## [Task statement]
Leaving all pictures aside, copy exactly the lines from the start of the listing below through the line that contains "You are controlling", and only those lines.

## [Material provided]
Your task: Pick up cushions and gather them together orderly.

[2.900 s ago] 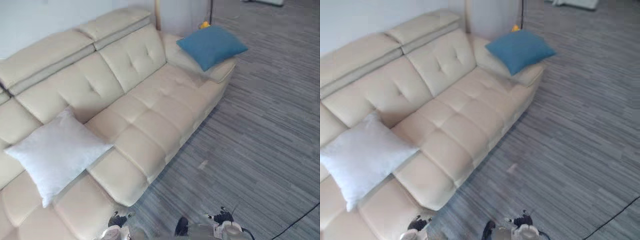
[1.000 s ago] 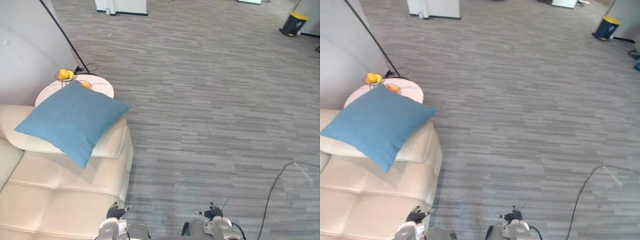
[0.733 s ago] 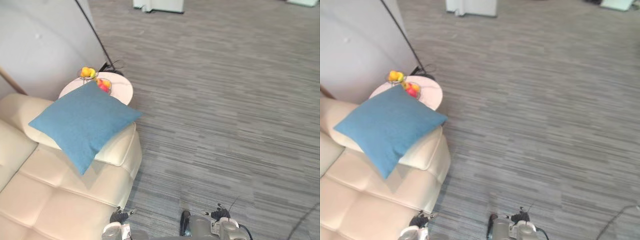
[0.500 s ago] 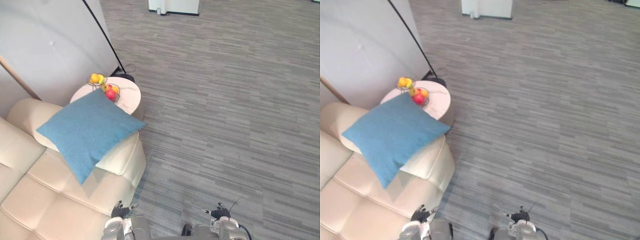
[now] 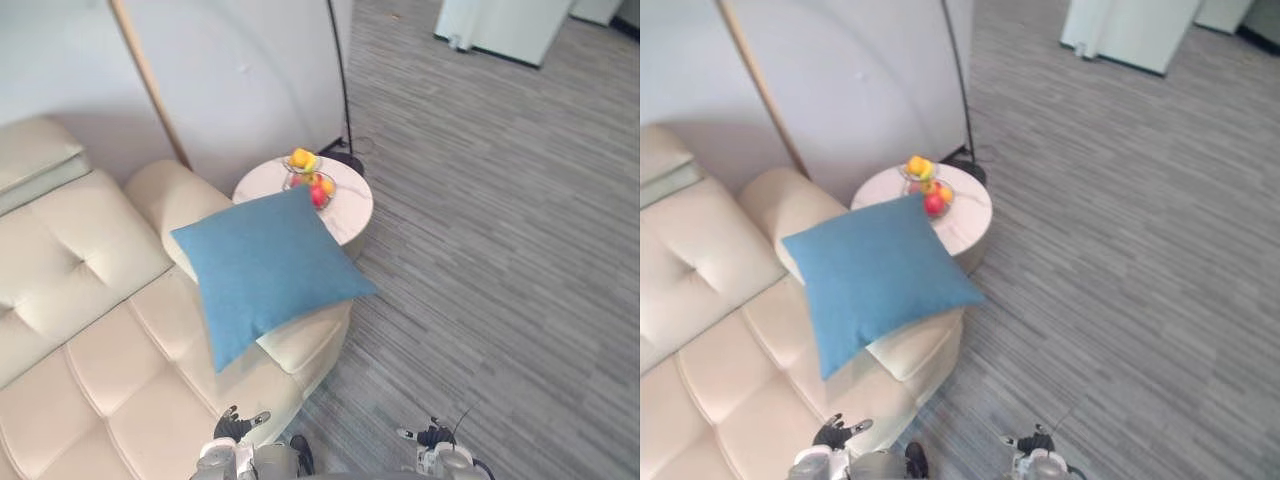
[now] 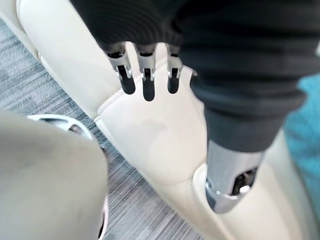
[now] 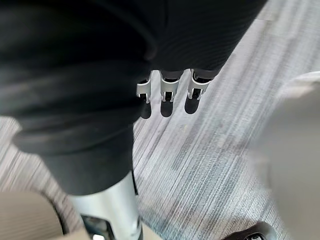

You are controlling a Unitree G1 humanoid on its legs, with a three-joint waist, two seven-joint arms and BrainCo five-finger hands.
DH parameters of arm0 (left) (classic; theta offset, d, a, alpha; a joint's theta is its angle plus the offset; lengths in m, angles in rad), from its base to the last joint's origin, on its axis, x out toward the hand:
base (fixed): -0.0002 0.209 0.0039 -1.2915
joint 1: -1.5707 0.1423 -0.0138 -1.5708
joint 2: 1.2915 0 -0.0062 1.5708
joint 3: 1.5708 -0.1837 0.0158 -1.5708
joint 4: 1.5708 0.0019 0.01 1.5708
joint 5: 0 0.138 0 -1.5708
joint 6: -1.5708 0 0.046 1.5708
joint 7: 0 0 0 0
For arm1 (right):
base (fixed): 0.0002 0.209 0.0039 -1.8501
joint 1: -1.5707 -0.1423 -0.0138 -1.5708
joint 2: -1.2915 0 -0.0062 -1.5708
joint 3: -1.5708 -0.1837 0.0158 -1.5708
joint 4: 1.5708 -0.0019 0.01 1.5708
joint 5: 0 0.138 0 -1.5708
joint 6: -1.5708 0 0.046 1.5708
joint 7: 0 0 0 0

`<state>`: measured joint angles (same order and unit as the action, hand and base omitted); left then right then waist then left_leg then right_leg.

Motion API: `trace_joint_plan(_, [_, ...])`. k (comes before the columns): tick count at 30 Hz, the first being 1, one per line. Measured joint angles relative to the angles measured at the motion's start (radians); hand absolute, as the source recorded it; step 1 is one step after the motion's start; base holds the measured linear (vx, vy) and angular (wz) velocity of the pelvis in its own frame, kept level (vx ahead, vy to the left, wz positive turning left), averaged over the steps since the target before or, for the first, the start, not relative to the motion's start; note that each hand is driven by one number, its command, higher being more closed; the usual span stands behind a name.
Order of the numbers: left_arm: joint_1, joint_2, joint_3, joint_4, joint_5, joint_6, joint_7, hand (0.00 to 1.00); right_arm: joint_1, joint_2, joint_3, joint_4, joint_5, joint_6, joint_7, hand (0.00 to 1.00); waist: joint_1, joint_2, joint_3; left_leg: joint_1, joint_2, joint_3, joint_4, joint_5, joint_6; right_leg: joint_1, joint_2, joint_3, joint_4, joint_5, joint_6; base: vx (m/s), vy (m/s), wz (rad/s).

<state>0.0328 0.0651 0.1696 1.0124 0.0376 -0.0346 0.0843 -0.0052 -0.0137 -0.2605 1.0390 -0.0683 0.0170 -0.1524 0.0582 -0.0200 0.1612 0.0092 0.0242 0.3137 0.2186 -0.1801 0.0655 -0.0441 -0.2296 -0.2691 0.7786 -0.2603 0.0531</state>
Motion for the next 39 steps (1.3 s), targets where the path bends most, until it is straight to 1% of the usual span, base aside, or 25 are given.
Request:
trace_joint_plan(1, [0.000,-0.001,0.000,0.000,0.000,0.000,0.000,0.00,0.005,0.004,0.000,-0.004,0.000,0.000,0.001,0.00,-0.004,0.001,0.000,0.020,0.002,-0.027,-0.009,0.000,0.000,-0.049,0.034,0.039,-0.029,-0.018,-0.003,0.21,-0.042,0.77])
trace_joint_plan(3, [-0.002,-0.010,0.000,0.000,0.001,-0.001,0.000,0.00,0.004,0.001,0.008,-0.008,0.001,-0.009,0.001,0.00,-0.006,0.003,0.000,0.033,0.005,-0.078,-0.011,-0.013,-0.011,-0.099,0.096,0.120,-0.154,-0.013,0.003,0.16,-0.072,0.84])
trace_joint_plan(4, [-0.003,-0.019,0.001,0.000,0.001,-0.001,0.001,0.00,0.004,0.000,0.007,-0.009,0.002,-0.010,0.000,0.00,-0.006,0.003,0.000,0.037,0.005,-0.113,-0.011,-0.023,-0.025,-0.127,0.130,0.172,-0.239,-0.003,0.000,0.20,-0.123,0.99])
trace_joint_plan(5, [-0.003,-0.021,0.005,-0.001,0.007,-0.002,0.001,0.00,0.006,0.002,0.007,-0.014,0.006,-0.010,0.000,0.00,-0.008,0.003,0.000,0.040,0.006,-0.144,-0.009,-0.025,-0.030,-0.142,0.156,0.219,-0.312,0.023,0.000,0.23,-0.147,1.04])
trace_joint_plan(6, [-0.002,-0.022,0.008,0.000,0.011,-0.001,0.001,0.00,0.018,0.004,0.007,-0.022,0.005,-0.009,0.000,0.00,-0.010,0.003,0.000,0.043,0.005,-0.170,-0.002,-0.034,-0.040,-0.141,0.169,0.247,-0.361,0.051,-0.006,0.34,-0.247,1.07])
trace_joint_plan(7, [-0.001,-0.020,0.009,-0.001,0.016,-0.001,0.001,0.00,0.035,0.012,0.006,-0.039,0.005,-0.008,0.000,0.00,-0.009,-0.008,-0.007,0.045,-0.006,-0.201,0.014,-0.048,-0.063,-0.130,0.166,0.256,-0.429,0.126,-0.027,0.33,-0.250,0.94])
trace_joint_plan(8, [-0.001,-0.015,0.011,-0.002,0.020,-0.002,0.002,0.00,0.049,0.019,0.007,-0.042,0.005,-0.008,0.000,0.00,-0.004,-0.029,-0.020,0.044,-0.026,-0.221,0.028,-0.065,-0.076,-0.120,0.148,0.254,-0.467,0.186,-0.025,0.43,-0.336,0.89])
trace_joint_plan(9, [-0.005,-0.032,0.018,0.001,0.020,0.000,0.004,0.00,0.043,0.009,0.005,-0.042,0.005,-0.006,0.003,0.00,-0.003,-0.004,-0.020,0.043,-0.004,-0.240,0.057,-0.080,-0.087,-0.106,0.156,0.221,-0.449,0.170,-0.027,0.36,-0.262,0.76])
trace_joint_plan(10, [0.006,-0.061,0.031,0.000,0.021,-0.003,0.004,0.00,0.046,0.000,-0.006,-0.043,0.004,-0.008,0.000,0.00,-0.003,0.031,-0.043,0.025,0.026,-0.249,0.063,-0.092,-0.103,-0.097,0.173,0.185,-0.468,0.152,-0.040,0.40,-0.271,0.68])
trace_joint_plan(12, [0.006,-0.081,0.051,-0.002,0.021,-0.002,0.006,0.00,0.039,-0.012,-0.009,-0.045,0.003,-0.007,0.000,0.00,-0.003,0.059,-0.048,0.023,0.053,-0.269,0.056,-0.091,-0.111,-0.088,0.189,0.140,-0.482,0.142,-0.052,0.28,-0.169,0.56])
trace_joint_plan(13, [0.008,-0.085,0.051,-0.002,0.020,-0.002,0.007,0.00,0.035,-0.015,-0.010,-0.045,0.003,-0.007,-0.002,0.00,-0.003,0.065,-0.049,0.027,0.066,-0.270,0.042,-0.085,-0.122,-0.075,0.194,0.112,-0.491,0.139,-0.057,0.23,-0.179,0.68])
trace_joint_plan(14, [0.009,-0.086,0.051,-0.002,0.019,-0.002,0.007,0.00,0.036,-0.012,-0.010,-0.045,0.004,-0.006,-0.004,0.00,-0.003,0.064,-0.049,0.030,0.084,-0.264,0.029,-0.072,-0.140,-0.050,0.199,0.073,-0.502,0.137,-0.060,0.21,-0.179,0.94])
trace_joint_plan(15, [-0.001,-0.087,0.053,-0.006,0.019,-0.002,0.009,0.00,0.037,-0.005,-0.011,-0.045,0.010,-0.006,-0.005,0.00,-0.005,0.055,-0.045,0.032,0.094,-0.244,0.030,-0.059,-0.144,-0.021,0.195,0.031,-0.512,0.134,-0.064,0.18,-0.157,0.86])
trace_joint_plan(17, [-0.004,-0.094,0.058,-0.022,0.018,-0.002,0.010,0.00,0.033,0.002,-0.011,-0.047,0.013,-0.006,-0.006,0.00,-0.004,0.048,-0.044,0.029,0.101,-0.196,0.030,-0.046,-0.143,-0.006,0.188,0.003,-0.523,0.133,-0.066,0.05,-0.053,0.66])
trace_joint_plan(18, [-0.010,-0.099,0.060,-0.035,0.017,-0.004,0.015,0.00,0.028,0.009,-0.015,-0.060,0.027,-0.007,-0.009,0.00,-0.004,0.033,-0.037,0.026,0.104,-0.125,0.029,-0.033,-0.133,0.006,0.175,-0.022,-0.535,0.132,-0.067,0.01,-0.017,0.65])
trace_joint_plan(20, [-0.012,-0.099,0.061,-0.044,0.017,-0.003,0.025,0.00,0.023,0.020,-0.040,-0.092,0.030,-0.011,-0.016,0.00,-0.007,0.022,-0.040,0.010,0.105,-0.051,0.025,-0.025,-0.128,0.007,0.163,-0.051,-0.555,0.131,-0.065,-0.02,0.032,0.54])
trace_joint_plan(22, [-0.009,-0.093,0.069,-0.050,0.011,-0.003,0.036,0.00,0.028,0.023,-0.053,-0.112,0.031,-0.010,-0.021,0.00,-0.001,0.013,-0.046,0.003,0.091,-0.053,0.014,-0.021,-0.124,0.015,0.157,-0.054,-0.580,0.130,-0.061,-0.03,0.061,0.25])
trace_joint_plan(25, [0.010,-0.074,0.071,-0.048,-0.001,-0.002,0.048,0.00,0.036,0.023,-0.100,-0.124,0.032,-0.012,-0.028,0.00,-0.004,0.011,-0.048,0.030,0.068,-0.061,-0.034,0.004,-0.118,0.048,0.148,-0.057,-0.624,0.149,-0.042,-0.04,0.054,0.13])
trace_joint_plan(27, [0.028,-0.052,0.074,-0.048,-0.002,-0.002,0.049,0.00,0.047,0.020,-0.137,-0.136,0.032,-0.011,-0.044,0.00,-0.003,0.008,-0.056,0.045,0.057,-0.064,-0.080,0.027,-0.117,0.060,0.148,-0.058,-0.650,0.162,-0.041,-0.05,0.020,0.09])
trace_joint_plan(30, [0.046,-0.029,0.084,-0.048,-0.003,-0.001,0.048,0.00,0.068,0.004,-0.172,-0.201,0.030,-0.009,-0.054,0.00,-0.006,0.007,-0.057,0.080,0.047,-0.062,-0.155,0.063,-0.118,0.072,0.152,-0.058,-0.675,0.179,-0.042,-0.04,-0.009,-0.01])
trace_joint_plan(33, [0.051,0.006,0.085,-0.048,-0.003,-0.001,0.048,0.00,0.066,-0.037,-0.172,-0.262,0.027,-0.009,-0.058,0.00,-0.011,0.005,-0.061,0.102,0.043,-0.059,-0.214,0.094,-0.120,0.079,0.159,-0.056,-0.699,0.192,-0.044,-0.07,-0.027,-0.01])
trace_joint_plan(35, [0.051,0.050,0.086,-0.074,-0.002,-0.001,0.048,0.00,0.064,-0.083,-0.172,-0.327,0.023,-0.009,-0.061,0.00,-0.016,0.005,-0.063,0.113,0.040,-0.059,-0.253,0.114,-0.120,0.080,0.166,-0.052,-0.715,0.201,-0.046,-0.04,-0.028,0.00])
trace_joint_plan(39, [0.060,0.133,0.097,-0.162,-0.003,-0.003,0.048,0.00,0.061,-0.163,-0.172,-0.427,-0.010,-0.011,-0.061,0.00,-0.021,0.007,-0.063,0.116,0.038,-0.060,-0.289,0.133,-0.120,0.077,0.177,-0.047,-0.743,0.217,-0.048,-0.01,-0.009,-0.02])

## [Expected answer]
Your task: Pick up cushions and gather them together orderly.

[2.900 s ago] 
[1.000 s ago] 
[0.733 s ago] 
[0.500 s ago] 
[now] 
[now] 
[now] 

You are controlling a Unitree G1 humanoid on its legs, with a three-joint waist, two seven-joint arms and BrainCo five-finger hands.

At this point, the answer is complete.